I’ve been thinking about my career-options, and I REALLY want to pursue something that involves an actual education, because I’ve always felt really dumb and it would mean so much to me to complete anything that leads to some kind of title.. Not because of the title itself, but it would mean I have worked hard to actually learn a craft. Makeup-artist would be so much fun, and I thiiiink it could be compatible with my bipolar-illness, at least more than a lot of other professions.
I always wanted to work in the health-sector, and I’ve pursued that in the past, but together with my therapist I’ve had to conclude that it might not be ideal considering what I’m dealing with when it comes to my own mental health. Yeah, it sucks but that’s just how it is for me right now. I have frequent and severe outburts of mania, I hope it is possible to work on it and stay stable for longer periods, but nothing is certain in life and maybe I can, maybe I can’t.
If I should embark on becoming a makeup-artist and actually go to school to learn the craft, I would have to move though. And that’s also risky, because I have a good support system here, I know the drill and I know where to go and who’s gonna be there if my brain boils over again, and (and this is maybe the biggest security I have besides my own brutal honesty) I have a family that sticks up for me and there is honest communication about my warning signs and they tell me up front if they start guessing where my mental state is at.
Plus, moving somewhere new=major stress factor. Going to school and have to perform= major stress factor. Major stress factors= Higher risk for manic episode. Baaaah, I try not to feel caged by my illness, but I do tend to feel it whenever I start to think about the future, about dreams and ambitions..
So yeah, I just have to chill about that stuff I guess, things are ok now and I have a job and there’s gotta be possibilities out there and not just locked doors at the mental hospital right..?
Focus on that.

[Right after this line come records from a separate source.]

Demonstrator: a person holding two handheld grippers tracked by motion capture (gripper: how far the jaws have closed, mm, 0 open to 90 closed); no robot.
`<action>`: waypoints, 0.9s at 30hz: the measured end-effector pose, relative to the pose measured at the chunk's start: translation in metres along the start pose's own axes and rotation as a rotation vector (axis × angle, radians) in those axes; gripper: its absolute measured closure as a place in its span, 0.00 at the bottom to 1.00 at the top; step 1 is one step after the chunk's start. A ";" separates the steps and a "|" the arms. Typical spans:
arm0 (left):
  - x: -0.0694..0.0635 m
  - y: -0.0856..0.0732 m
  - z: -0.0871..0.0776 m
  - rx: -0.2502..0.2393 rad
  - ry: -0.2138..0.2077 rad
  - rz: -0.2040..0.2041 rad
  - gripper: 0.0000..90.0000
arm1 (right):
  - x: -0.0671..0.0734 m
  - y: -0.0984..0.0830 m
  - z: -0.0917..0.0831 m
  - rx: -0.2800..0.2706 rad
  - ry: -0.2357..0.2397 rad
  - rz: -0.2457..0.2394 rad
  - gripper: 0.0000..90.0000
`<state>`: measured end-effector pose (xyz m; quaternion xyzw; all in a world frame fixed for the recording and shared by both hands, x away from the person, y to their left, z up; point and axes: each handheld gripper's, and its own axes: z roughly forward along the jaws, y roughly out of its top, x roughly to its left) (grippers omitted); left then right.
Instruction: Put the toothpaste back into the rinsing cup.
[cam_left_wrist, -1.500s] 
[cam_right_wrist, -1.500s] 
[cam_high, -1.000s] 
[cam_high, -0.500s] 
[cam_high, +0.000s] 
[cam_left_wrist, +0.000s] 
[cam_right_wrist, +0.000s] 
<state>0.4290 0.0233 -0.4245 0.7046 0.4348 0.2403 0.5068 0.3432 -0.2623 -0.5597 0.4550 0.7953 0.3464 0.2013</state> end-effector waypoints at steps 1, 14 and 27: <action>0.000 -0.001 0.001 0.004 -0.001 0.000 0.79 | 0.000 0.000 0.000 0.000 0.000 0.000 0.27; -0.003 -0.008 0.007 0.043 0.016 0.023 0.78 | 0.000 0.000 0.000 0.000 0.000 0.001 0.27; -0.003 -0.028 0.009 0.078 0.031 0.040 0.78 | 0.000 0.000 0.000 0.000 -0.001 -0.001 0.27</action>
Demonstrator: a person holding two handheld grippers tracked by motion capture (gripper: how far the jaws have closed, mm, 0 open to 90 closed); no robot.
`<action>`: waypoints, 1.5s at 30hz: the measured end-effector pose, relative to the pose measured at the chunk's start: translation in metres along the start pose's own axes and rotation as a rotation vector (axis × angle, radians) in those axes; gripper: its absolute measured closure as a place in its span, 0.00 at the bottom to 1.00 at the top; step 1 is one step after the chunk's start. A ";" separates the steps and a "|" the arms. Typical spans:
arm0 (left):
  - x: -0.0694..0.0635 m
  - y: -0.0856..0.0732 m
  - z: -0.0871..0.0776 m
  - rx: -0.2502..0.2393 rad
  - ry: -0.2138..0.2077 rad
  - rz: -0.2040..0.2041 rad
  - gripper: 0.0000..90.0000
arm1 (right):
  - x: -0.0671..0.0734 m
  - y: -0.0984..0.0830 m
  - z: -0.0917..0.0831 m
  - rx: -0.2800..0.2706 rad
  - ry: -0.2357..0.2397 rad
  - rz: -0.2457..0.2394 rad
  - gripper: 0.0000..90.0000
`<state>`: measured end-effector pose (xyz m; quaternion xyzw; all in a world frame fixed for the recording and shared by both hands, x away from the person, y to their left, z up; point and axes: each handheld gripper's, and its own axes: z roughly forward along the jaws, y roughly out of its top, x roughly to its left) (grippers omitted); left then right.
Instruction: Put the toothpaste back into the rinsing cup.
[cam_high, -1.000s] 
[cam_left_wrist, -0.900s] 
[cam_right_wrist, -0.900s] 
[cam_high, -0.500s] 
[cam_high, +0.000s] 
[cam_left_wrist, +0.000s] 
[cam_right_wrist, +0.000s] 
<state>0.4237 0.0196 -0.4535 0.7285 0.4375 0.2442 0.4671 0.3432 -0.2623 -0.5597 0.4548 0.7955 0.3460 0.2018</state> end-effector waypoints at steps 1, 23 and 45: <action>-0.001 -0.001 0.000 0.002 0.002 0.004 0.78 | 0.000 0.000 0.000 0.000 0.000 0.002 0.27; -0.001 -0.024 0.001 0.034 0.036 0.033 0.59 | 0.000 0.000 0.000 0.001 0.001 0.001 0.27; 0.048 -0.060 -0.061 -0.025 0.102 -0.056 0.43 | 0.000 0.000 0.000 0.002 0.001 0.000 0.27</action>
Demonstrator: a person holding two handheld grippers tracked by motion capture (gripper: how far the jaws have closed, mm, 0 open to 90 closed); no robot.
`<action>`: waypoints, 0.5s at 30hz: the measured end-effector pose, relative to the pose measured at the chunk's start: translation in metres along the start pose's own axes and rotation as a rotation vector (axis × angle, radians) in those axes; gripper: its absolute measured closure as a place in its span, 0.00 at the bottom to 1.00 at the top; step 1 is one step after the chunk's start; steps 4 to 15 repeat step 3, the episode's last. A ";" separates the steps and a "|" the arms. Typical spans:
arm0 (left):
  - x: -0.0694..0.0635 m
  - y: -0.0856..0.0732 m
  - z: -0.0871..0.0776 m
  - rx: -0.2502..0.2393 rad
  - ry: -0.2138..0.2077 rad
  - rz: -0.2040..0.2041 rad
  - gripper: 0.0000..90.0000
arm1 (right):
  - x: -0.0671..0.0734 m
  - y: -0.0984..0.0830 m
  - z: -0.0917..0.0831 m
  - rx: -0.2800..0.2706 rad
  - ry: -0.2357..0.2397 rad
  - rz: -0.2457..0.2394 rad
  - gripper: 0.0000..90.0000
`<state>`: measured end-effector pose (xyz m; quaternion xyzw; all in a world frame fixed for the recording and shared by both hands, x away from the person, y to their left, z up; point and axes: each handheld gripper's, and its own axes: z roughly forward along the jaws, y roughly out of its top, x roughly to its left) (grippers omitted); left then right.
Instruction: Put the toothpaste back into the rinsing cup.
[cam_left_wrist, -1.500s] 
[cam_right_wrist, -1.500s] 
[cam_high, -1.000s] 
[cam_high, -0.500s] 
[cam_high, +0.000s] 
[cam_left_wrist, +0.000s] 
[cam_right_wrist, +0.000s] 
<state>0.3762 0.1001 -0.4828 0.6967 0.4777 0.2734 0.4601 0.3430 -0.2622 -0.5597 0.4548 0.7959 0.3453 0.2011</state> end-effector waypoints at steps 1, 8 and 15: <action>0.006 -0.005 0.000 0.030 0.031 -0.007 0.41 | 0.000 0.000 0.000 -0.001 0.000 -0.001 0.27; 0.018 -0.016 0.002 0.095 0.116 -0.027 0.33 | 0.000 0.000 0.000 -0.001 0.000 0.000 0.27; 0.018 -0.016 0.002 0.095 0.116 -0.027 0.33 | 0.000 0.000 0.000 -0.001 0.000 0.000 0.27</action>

My life is getting better and better because of my hard work, dedication, and because I am doing my best at being brave.. I am doing the best I can with what I have, and that to me is success. I am kinder to myself, I am being creative and for the first time in a looong time I feel like I am starting to love my own mind again. I really hated that part of me for years after becoming bipolar, I hated the creative part of me because it made my psychosis so believable and I felt so stuck in those bizarre ways of thinking and the ideas and delusions I came up with.
Now I have my brain at it’s best, and I’ve missed that so much. I was scared that the best part of me had died. But I’m still here, and I am still.. ME. I want to hold on to that, hold on for life.. So that even if my mind fucks with me again, I can still go back to being me once it’s over with.
Right now, that is my biggest ambition in life. And that is good enough for me!